**INSTRUCTIONS FOR THE TASK:** Return the data below exactly, stopping after the line with "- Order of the".

**RECORDED DATA:**

=== Begin Enclosure ===

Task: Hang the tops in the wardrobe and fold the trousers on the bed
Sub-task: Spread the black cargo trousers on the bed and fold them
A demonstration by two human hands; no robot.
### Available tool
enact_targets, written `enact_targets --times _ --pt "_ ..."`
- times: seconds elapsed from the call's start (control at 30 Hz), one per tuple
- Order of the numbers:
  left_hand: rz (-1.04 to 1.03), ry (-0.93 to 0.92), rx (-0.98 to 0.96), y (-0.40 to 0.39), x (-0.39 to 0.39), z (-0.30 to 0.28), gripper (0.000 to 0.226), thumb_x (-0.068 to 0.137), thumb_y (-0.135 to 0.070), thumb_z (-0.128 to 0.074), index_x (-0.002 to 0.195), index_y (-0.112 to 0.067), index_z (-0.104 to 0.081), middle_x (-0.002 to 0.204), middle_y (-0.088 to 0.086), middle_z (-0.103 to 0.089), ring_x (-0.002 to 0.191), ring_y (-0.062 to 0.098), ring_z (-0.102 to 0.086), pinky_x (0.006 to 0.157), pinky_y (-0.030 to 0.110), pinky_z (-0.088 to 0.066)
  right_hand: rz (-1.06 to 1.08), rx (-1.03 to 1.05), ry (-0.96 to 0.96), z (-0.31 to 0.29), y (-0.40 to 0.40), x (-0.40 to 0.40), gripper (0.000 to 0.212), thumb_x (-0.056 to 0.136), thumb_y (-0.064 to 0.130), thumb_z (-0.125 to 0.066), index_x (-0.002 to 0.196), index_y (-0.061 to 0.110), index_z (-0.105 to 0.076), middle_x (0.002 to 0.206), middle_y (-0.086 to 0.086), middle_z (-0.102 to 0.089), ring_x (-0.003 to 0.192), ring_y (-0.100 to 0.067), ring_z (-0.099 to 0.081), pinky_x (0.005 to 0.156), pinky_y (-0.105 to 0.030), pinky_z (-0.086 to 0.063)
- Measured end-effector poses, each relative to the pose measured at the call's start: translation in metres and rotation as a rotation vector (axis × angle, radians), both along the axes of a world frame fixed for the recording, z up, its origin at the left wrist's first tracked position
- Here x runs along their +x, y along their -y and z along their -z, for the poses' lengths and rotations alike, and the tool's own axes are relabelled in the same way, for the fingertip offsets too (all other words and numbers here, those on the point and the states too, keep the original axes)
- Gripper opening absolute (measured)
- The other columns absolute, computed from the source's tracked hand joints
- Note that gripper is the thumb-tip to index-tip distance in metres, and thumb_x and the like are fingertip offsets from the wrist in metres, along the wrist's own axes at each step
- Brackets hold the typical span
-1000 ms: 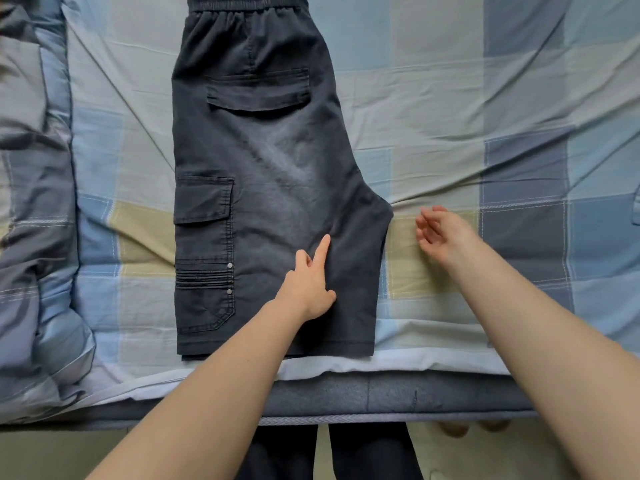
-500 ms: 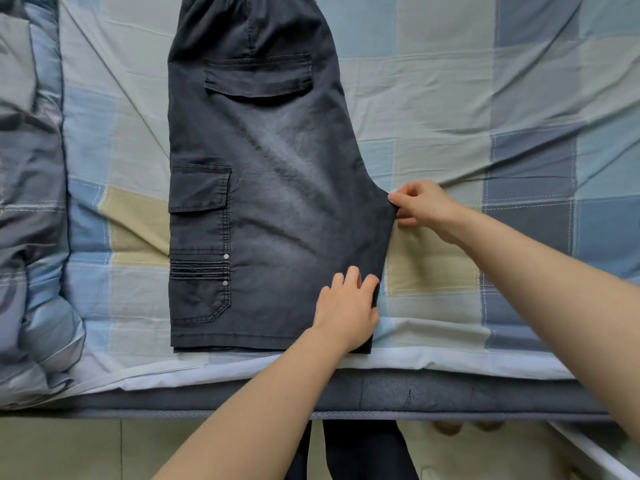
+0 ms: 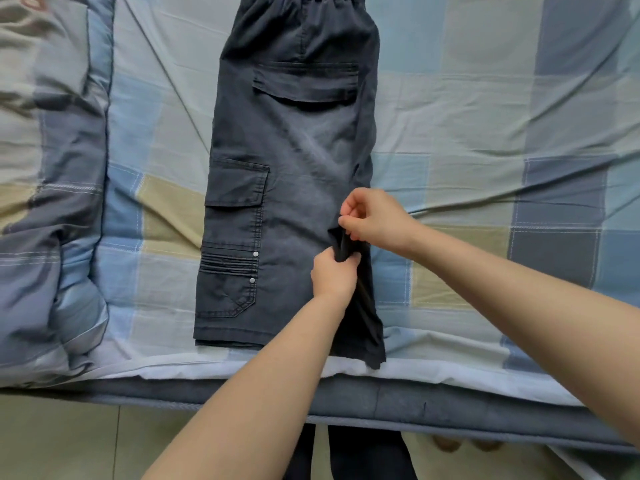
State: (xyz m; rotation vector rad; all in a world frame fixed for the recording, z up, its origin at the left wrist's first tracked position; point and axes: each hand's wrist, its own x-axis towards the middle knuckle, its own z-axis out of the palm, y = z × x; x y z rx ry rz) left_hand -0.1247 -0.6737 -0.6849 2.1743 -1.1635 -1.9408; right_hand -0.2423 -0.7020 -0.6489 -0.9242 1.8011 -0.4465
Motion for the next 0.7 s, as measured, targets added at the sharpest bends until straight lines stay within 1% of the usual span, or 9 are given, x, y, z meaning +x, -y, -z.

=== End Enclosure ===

**ANSWER TO THIS EXERCISE:**
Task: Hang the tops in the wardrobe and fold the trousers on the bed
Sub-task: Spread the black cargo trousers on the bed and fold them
A demonstration by two human hands; no robot.
### Available tool
enact_targets, written `enact_targets --times _ --pt "_ ..."`
- times: seconds elapsed from the call's start (control at 30 Hz), one per tuple
- Order of the numbers:

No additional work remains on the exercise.